Là, elle était en train de gratter au pied les roses trémières qu’elle avait débarrassées des branches de l’an dernier. 
Et tout ce que ça me coûte... Je ne reçois pas un centime de personne. Ceci dit sans plainte. Mais il faut accomplir son œuvre et ce jardin c’est le mienne.
Tu parles que le maire était heureux. Il avait une cantonnière qui venait bosser tous les jours, lui fournissait les graines, les plans, les boutures, qui s’achetait ses propres outils, ne comptait pas ses heures, nettoyait le chantier et ne demandait rien en échange, qu’un peu de reconnaissance.
« C’est mon projet de fin de vie.. » m'a-t-elle dit en souriant mais d’un coup plus grave. 
À l’heure où le projet de vie de certains est de s’en mettre plein les poches, quitte à devenir député, voire Président, le sien est simplement d 'embellir nos vies en nous en mettant plein le coeur et les yeux et en cultivant son jardin.
Que soit fleurie comme elle le mérite l’âme de l’embellisseuse de La Roque sur Pernes.

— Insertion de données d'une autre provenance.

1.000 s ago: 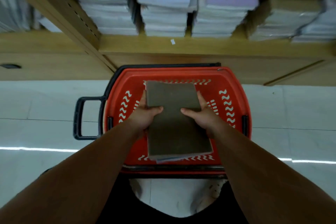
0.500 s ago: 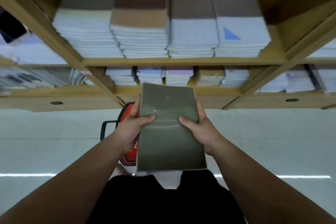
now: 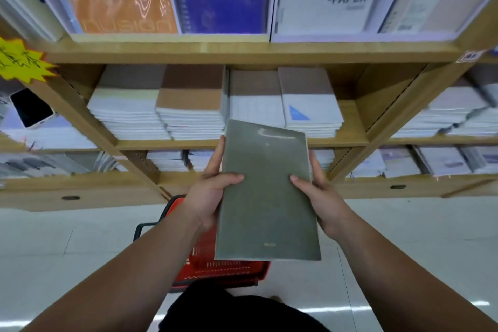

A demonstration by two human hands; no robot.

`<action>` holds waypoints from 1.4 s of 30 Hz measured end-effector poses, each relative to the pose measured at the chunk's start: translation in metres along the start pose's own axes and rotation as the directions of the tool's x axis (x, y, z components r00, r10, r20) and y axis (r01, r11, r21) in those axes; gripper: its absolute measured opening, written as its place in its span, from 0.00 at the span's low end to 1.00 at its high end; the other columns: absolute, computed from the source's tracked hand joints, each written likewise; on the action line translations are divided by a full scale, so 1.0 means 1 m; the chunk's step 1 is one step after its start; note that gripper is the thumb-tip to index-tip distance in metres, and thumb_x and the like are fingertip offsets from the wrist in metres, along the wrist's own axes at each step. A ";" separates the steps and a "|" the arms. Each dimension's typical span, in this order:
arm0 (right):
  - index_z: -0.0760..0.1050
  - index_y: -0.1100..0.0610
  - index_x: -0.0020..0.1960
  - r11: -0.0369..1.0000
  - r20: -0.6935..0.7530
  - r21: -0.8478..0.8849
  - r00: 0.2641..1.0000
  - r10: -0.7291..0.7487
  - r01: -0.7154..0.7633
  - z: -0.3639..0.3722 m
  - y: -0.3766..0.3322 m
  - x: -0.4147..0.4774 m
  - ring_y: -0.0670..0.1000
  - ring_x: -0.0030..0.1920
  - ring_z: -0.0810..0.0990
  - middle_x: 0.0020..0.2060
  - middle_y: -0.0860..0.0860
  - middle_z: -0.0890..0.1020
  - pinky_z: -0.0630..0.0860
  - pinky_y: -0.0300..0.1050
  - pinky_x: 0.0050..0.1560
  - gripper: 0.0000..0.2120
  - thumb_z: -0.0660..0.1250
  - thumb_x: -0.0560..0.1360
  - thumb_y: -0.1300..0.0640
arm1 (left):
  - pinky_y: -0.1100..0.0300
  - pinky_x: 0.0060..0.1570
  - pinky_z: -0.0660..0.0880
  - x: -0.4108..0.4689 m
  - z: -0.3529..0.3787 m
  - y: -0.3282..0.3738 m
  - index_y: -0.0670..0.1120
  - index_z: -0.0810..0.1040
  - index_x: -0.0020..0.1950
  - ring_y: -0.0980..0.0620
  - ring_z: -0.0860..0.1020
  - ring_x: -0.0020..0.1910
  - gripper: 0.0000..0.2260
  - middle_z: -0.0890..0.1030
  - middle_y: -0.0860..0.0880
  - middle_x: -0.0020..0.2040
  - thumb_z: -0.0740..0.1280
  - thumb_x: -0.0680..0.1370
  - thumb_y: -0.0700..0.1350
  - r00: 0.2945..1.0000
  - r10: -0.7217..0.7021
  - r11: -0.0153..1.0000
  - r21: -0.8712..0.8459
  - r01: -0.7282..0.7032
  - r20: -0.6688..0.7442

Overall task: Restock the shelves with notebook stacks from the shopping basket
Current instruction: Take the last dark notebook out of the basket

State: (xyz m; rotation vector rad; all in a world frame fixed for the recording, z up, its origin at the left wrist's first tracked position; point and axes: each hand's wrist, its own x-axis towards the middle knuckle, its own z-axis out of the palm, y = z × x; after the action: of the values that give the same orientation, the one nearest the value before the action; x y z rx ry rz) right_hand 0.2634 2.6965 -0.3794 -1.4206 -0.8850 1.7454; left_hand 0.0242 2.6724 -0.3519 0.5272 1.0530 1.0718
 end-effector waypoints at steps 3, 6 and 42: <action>0.50 0.31 0.81 0.992 -0.051 0.123 0.998 0.024 -0.018 -0.006 -0.007 0.002 0.52 0.58 0.86 0.57 0.43 0.87 0.79 0.58 0.63 0.43 0.72 0.79 0.55 | 0.41 0.61 0.78 0.016 0.010 0.018 0.66 0.66 0.78 0.36 0.81 0.64 0.39 0.83 0.48 0.66 0.62 0.77 0.29 0.998 -0.003 1.000 0.020 0.002 0.058; 0.51 0.31 0.81 0.976 -0.038 0.216 0.998 0.050 -0.041 -0.008 -0.011 0.009 0.56 0.61 0.85 0.59 0.45 0.86 0.78 0.62 0.65 0.44 0.73 0.78 0.53 | 0.44 0.58 0.80 0.030 0.019 0.032 0.65 0.66 0.78 0.36 0.81 0.64 0.38 0.82 0.48 0.67 0.61 0.77 0.29 0.997 -0.002 1.000 0.024 0.000 0.080; 0.73 0.47 0.72 0.880 -0.053 -0.447 0.977 -0.207 0.163 0.014 -0.083 0.228 0.51 0.58 0.83 0.56 0.46 0.83 0.81 0.47 0.58 0.22 0.71 0.79 0.58 | 0.48 0.56 0.82 0.177 -0.006 -0.018 0.67 0.69 0.75 0.38 0.85 0.54 0.29 0.77 0.53 0.63 0.62 0.84 0.34 0.914 -0.057 0.998 -0.026 0.050 -0.401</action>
State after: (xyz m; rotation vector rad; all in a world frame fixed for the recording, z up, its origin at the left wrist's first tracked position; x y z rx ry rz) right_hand 0.2246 2.9328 -0.4207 -1.6260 -1.3770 1.3682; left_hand 0.0430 2.8233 -0.4451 0.2656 1.4097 1.1663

Merci à vous Madame, je repasserai pour la floraison des trémières  en pensant à Giono L'homme qui plantait des arbres pour pouvoir dire:

Quand je réfléchis qu’une femme seule, réduit à ses simples ressources physiques et morales, a suffi pour faire surgir du désert ce pays de Canaan, je trouve que, malgré tout, la condition humaine est admirable.